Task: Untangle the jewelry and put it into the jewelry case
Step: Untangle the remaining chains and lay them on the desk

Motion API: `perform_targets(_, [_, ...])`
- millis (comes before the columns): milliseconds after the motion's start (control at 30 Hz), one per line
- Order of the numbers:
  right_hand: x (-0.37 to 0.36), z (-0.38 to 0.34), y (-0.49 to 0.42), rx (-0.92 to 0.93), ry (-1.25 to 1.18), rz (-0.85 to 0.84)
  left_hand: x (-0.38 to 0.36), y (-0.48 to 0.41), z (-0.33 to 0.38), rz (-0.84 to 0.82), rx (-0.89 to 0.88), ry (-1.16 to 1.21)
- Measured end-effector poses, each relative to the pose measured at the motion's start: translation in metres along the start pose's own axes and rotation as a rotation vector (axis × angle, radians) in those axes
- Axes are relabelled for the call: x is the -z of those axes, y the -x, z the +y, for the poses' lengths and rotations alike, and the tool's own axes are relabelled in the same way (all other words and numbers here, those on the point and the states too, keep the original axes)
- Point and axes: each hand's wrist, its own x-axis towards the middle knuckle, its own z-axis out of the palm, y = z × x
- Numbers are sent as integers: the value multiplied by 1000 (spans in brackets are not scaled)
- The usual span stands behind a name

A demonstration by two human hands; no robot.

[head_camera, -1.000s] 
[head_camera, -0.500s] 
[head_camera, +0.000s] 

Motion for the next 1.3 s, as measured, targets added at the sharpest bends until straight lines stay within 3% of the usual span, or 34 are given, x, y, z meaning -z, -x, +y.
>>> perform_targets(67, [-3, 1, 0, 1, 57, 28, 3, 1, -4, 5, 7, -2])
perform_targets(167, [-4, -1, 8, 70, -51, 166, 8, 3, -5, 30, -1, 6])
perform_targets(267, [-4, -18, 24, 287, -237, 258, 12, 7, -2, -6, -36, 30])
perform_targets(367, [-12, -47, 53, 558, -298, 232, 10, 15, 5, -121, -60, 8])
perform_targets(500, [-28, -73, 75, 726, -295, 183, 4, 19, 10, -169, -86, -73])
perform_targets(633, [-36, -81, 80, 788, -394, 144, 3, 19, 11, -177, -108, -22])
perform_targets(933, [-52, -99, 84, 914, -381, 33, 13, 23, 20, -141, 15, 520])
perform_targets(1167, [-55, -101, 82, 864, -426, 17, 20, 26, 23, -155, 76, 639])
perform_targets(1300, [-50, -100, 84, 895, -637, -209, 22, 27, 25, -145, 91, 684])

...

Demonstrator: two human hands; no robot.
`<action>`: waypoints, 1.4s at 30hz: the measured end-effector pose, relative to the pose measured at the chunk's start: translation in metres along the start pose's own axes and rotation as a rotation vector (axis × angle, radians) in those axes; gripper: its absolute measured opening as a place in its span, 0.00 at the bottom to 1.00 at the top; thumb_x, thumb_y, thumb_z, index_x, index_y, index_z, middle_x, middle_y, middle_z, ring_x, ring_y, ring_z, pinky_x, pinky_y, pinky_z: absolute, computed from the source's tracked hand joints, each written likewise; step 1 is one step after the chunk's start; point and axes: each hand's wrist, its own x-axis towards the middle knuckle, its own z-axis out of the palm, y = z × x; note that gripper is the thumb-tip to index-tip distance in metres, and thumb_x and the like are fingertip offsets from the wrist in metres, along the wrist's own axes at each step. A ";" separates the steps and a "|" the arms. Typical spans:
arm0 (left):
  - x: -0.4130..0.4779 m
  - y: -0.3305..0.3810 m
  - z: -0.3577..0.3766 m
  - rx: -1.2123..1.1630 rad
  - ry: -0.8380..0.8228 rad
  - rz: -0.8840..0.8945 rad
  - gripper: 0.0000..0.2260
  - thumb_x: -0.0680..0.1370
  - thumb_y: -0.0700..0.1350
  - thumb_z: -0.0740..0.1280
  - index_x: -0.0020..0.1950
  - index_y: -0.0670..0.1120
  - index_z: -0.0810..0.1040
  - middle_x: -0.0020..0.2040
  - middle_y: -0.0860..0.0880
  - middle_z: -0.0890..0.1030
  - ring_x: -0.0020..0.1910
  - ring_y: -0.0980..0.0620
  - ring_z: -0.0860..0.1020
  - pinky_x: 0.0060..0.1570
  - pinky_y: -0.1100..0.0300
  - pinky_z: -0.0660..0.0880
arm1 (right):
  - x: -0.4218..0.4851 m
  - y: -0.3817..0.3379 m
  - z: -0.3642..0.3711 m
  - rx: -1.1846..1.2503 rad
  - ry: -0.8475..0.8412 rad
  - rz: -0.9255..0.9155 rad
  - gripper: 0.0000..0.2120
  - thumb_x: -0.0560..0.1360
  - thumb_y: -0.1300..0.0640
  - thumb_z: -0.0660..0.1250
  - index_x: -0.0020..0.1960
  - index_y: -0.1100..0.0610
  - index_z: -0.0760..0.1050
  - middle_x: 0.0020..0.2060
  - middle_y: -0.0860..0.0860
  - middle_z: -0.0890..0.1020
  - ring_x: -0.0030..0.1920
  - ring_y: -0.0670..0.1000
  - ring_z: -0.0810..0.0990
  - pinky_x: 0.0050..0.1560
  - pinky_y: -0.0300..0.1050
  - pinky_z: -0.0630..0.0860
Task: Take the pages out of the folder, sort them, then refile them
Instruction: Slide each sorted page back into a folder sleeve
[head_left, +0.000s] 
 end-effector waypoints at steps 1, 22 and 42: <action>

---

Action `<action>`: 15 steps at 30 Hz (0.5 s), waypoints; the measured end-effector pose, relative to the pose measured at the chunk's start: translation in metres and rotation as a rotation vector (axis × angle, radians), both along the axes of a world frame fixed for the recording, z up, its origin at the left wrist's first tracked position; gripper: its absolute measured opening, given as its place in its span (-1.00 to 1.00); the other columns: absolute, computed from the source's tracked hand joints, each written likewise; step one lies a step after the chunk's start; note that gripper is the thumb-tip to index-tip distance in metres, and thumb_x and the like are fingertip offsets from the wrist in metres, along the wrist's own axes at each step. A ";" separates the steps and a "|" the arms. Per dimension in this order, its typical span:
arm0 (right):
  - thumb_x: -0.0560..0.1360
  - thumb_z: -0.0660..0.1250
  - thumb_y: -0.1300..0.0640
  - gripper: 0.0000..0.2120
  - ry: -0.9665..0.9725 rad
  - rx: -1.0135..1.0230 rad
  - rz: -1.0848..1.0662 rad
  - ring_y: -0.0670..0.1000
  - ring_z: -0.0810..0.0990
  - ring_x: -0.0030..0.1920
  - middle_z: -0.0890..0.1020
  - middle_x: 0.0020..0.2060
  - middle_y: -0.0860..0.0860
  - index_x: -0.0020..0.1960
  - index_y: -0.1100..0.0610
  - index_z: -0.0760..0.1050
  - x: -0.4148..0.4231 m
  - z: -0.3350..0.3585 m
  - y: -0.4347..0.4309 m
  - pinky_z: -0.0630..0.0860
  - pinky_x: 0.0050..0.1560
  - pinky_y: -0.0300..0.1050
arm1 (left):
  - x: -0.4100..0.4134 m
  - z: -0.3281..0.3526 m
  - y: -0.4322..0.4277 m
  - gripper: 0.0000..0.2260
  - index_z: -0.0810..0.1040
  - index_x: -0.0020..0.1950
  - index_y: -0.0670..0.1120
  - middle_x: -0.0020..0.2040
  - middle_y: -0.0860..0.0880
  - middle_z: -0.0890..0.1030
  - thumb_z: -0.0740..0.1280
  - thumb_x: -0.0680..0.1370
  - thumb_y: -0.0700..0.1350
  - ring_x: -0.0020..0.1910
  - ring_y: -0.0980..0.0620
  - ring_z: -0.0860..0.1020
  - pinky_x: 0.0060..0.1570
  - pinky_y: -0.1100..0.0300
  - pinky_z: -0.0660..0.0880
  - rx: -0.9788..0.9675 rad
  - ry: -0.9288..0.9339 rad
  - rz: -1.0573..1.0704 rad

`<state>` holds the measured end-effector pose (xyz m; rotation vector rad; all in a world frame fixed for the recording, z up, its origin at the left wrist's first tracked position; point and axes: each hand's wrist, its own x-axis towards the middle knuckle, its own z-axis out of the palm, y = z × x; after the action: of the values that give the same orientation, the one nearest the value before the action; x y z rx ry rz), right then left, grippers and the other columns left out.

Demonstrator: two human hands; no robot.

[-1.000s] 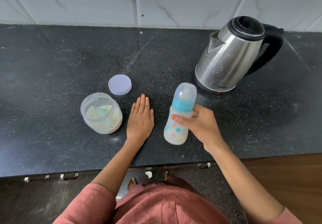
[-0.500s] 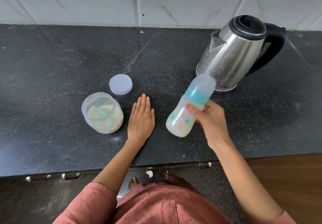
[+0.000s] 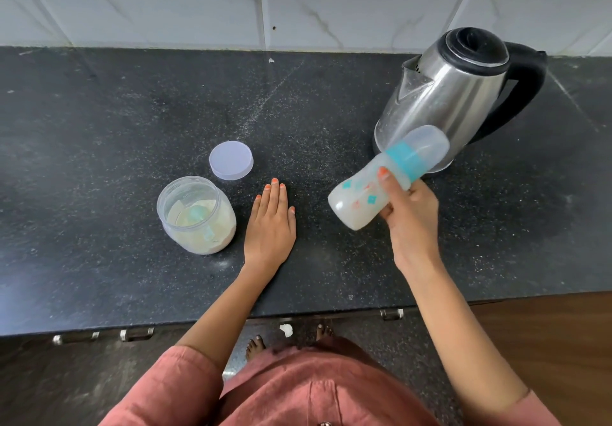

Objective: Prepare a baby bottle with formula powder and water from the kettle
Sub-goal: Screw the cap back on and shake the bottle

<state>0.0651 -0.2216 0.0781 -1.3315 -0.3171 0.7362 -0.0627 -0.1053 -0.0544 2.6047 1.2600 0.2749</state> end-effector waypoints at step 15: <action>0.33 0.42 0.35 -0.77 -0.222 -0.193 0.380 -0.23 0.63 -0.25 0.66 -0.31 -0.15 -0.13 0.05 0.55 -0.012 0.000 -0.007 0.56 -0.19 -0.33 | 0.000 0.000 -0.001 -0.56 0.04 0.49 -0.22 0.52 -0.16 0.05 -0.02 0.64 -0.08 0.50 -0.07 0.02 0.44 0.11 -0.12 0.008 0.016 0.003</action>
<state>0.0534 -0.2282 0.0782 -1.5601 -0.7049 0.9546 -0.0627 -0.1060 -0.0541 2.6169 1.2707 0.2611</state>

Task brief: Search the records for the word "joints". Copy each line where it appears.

Worked solution:
`<action>`: waypoints, 1.4s at 30hz: the measured end-effector pose, relative to the pose measured at the chunk's start: translation in metres along the start pose's own axes and rotation as a rotation vector (axis × angle, radians) in those axes; gripper: its absolute measured opening as a place in its span, 0.00 at the bottom to 1.00 at the top; thumb_x, thumb_y, thumb_z, index_x, index_y, index_z, middle_x, middle_y, middle_z, ring_x, ring_y, ring_z, pinky_x, pinky_y, pinky_z: absolute, computed from the source's tracked hand joints, each written likewise; step 1 is one step after the chunk's start; point and axes: each hand's wrist, its own x-axis towards the middle knuckle, its own z-axis out of the palm, y = z × x; note that gripper is the thumb-tip to index-tip distance in metres, and thumb_x and the like are fingertip offsets from the wrist in metres, along the wrist's own axes at each step. A ";" separates the steps and a "|" the arms. Typical spans:
Action `<action>`: 15 steps at 30 Hz (0.5 s), waypoints; the measured end-effector pose, relative to the pose measured at the chunk's start: translation in metres and rotation as a rotation vector (axis × angle, radians), both along the axes of a world frame fixed for the recording, z up, its origin at the left wrist's first tracked position; gripper: its absolute measured opening, given as its place in its span (-1.00 to 1.00); the other columns: absolute, computed from the source's tracked hand joints, each written likewise; step one lies a step after the chunk's start; note that gripper is the thumb-tip to index-tip distance in metres, and thumb_x and the like are fingertip offsets from the wrist in metres, along the wrist's own axes at each step. A ";" separates the steps and a "|" the arms. Per dimension in this order, its typical span:

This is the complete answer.